**YOUR ASSIGNMENT:**
The lines below starting at the line containing "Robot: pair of" and ending at the line containing "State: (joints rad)" are to be repeated exactly, with both ends kept and nothing else added.

(Stored records)
==========

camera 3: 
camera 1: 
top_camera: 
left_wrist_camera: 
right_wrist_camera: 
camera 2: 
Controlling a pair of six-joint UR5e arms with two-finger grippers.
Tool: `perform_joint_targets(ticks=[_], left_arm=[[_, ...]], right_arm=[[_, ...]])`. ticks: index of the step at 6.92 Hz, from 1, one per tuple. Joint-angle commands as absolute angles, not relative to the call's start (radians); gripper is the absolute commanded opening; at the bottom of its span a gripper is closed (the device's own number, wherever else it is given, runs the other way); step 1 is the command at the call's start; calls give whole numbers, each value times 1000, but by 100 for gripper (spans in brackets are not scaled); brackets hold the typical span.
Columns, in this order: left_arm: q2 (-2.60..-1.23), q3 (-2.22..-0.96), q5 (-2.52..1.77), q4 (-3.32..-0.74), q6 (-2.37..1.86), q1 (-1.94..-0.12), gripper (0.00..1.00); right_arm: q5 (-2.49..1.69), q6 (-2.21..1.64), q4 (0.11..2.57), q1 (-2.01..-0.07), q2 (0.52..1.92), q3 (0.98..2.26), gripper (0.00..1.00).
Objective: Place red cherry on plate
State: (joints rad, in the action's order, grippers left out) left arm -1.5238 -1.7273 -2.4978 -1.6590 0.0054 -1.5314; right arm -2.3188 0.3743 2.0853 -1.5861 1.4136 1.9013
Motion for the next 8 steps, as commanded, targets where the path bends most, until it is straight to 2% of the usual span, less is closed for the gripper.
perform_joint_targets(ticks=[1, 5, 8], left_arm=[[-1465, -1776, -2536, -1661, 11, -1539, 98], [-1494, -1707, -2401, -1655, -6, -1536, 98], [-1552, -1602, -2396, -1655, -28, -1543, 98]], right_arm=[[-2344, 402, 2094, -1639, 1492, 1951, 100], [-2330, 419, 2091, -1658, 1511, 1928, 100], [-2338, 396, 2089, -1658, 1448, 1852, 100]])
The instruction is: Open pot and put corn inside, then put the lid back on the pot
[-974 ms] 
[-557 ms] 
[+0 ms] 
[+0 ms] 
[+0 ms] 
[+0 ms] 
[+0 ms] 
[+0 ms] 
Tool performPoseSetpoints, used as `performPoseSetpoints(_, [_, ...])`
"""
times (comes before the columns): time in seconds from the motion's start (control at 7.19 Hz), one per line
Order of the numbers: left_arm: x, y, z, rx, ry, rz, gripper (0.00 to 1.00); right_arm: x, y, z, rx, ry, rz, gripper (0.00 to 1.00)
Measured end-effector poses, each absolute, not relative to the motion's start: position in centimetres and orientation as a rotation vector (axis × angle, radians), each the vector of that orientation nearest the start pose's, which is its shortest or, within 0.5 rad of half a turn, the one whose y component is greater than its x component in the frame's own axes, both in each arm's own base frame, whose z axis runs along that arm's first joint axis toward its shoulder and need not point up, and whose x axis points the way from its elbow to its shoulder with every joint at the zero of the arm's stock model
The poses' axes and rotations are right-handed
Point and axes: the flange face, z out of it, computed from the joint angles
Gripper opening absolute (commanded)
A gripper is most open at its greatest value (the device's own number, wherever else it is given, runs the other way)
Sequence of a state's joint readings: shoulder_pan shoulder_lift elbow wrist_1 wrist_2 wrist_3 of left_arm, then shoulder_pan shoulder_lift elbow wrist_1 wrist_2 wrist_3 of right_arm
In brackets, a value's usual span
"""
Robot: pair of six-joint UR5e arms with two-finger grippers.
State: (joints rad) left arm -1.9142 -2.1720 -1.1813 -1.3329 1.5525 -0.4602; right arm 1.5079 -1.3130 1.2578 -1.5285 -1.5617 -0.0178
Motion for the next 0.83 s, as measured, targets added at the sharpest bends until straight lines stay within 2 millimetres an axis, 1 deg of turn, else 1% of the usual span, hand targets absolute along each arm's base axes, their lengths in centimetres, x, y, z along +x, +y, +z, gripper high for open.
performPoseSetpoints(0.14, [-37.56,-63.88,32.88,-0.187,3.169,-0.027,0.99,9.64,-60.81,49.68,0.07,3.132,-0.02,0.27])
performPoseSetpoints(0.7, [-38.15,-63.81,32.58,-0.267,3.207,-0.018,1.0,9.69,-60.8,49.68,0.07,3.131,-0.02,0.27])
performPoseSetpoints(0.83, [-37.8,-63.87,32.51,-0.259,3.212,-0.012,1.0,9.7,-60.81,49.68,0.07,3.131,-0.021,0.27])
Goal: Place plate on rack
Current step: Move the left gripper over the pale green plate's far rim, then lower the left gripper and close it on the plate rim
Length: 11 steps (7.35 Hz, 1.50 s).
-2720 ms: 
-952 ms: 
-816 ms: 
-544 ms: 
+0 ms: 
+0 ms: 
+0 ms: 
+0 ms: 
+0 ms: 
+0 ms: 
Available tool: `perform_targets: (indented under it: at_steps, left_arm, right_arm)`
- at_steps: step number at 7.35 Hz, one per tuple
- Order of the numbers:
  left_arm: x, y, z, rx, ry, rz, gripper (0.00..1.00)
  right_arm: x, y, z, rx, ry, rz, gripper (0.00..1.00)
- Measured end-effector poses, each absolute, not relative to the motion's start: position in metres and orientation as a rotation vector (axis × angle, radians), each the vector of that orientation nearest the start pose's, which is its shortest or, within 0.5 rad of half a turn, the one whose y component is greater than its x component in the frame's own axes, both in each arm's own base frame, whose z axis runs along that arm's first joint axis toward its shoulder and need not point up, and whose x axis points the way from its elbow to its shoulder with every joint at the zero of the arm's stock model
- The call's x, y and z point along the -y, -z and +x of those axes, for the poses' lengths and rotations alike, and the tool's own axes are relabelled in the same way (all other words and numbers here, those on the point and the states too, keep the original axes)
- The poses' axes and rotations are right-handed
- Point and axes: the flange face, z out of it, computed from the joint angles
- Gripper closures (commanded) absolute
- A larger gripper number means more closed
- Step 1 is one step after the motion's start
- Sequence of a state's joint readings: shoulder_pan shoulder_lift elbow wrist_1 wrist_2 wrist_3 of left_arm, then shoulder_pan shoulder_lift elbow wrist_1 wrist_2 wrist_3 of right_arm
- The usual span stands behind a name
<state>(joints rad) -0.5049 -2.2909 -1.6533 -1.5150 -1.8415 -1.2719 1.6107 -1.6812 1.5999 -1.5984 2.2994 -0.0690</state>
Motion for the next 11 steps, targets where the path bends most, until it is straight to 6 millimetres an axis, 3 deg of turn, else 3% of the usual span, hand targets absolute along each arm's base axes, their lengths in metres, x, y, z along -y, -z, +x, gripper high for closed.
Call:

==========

**WORKED SOLUTION:**
Robot: pair of six-joint UR5e arms with two-finger grippers.
State: (joints rad) left arm -1.9142 -2.1720 -1.1813 -1.3329 1.5525 -0.4602; right arm 1.5079 -1.3130 1.2578 -1.5285 -1.5617 -0.0178

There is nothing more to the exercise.